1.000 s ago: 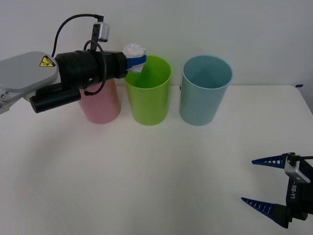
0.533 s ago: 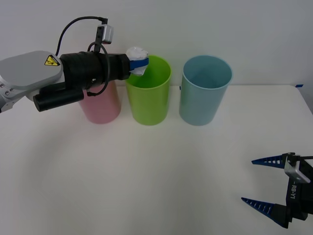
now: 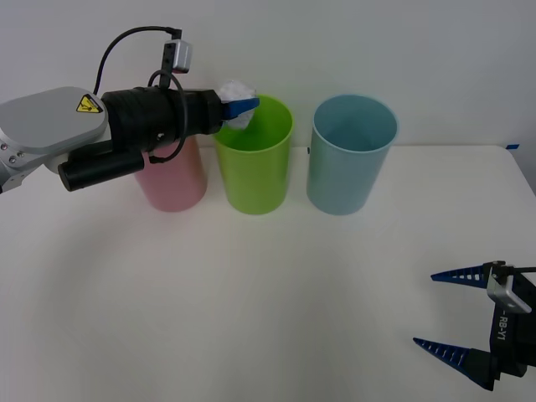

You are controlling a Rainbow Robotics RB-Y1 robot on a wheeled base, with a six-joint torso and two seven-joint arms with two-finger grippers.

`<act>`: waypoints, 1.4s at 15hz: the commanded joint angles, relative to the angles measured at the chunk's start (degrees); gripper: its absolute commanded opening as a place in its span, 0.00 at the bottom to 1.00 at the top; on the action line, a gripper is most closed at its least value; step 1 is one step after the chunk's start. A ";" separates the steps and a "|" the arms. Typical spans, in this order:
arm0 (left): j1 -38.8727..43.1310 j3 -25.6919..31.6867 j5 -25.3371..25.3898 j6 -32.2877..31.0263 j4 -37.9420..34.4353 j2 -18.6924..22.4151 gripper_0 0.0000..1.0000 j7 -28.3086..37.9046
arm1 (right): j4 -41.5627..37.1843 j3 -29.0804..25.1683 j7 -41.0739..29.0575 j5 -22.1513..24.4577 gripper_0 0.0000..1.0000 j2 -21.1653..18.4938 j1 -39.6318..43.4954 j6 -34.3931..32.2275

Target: Put cans in the blue bin and PET bottles in the pink bin and trash in the green bin.

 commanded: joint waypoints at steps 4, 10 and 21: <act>0.02 0.01 1.16 0.63 -0.10 -0.02 1.00 -0.01 | 0.00 0.00 -0.01 0.00 1.00 0.00 0.00 0.00; 0.10 0.01 1.25 1.42 -0.19 -0.02 1.00 -0.54 | 0.00 0.00 -0.01 0.00 1.00 0.00 0.00 0.00; 0.10 2.20 2.39 2.39 -4.49 1.12 1.00 -1.42 | 0.00 0.00 -0.01 0.00 1.00 0.00 0.00 0.00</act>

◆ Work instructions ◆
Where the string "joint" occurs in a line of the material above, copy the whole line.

◆ Expected output ◆
You are controlling a Rainbow Robotics RB-Y1 robot on a wheeled base, with a six-joint torso and two seven-joint arms with two-finger grippers.
`<act>`: waypoints, 1.4s at 15hz: the commanded joint angles, relative to the angles measured at the chunk's start (degrees); gripper: its absolute commanded opening as a place in its span, 0.00 at the bottom to 1.00 at the top; on the action line, a gripper is most closed at its least value; step 1 is one step after the chunk's start. A ";" separates the steps and a "|" the arms. Typical spans, in this order:
 commanded: joint waypoints at steps 4, 10 and 21: <act>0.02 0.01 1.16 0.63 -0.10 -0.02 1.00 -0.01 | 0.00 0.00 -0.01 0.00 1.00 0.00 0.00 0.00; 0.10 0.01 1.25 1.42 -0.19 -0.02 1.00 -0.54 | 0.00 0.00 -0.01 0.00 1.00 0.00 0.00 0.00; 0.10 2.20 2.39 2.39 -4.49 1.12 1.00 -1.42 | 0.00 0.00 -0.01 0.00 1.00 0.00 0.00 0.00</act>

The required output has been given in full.